* **Work to complete**
Copy every line of the following data that includes the string "document".

* **Records to use**
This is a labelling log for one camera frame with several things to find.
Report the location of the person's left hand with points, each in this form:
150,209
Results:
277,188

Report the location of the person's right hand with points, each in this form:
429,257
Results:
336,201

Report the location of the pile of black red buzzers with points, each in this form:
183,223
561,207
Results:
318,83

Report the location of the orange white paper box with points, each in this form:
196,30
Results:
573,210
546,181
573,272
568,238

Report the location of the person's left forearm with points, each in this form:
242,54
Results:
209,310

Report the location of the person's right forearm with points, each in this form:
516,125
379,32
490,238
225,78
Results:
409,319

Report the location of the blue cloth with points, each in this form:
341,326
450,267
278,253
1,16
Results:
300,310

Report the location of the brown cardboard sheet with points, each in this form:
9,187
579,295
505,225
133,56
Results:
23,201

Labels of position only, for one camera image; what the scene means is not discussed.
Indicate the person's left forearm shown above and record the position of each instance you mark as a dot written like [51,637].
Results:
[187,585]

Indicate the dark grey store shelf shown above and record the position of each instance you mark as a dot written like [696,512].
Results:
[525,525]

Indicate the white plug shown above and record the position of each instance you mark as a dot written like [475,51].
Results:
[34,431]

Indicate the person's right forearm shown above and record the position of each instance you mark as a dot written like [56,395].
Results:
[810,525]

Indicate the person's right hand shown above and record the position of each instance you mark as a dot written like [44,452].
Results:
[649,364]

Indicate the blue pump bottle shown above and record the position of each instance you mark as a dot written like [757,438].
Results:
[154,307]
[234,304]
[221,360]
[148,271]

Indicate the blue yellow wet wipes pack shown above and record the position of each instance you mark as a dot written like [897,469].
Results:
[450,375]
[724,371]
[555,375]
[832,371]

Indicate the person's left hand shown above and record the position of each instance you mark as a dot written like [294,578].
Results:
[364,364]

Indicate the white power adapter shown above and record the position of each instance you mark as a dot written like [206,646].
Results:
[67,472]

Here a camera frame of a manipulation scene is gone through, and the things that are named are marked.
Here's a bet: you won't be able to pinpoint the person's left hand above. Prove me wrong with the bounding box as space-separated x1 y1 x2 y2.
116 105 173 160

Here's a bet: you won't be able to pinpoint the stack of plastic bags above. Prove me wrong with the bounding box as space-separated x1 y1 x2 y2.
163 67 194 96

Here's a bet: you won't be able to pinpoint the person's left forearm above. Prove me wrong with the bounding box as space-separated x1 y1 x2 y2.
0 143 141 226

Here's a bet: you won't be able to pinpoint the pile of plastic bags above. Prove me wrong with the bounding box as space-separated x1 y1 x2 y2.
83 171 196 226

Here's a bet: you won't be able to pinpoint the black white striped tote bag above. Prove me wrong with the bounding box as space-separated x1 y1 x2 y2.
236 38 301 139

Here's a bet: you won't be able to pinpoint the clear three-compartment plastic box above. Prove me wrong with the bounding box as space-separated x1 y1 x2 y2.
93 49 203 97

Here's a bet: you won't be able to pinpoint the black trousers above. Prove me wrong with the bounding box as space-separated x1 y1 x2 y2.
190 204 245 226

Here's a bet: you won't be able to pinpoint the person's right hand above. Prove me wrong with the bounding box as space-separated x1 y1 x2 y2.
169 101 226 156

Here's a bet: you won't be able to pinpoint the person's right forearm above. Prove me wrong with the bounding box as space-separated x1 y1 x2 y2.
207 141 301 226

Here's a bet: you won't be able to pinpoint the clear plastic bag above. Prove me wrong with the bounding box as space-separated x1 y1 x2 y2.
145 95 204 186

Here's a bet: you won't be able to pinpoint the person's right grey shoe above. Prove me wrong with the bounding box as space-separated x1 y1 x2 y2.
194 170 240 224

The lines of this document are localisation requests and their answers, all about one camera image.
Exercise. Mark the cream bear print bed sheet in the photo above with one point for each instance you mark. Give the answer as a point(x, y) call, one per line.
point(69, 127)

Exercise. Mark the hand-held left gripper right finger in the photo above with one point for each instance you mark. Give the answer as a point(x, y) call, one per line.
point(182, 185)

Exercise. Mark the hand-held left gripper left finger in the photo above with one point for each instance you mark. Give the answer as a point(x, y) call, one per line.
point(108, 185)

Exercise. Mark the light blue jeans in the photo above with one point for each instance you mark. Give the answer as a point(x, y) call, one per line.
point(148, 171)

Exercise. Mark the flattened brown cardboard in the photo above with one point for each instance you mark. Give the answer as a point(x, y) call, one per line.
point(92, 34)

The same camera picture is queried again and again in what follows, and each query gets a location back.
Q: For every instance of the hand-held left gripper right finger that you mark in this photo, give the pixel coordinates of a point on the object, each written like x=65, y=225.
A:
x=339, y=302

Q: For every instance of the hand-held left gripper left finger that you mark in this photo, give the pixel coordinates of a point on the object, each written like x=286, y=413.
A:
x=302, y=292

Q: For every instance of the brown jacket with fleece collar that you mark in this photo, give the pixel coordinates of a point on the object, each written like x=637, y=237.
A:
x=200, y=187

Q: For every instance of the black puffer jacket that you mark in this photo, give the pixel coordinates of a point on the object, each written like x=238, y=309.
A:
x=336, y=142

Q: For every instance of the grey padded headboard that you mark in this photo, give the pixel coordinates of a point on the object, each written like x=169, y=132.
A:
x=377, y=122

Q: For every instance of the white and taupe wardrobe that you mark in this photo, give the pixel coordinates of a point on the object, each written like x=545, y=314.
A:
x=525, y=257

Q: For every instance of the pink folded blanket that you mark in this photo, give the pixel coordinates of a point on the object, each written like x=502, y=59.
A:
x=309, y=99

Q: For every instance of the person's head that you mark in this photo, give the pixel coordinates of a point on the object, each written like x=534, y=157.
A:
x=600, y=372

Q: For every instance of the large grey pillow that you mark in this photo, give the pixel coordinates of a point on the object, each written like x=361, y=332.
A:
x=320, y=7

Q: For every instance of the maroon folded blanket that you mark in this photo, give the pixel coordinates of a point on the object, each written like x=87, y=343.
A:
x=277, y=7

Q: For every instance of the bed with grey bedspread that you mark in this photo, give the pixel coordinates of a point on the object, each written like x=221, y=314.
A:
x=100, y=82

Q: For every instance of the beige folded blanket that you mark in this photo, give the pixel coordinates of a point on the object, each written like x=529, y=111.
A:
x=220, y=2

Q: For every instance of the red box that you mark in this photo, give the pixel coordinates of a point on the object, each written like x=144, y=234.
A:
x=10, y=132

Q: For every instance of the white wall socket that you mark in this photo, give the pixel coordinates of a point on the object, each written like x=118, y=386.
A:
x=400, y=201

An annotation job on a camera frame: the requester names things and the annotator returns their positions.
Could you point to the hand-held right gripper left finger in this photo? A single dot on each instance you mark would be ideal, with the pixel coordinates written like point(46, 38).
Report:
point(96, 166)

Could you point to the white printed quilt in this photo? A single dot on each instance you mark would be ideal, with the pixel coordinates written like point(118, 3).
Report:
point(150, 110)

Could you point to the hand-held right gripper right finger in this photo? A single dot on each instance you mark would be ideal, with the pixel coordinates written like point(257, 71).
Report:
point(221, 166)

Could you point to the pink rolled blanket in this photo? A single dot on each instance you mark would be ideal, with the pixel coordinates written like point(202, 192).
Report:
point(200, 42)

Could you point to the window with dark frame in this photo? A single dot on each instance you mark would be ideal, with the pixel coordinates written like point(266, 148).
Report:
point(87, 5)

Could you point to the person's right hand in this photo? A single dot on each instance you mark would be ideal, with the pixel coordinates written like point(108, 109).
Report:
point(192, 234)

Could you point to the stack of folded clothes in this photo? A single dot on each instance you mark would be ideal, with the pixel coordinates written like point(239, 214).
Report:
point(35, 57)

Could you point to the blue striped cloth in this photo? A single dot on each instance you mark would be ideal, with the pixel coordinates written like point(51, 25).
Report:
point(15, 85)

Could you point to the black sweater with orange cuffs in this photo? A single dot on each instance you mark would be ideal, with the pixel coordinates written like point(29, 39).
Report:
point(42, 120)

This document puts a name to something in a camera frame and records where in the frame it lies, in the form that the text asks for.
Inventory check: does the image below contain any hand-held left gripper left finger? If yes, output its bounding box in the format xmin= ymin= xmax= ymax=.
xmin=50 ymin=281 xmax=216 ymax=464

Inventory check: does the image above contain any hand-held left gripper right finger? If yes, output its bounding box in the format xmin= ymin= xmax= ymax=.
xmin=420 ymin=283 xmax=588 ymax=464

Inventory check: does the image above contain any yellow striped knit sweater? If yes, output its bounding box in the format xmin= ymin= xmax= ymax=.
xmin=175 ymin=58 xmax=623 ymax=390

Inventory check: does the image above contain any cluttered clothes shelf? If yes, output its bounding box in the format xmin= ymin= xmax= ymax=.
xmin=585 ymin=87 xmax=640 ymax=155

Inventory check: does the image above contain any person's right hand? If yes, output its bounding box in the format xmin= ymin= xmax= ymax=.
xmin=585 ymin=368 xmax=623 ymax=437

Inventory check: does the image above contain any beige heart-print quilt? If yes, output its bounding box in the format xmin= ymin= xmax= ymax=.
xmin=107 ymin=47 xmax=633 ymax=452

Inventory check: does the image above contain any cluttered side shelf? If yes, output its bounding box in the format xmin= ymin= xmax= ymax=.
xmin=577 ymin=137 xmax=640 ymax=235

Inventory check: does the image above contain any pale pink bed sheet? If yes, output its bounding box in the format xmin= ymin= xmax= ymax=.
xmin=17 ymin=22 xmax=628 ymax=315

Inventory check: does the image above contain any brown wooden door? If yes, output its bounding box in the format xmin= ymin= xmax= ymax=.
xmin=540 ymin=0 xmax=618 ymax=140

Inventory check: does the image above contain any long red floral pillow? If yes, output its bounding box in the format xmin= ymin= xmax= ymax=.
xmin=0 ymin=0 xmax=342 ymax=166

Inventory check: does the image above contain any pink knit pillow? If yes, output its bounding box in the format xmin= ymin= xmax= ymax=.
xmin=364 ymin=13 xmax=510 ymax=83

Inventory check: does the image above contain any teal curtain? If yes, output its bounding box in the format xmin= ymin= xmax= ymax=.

* **Result for this task**
The lines of this document are localisation requests and their answers, all about one camera image.
This document puts a name to something in a camera frame and records where in the frame it lies, in the form that the text asks for.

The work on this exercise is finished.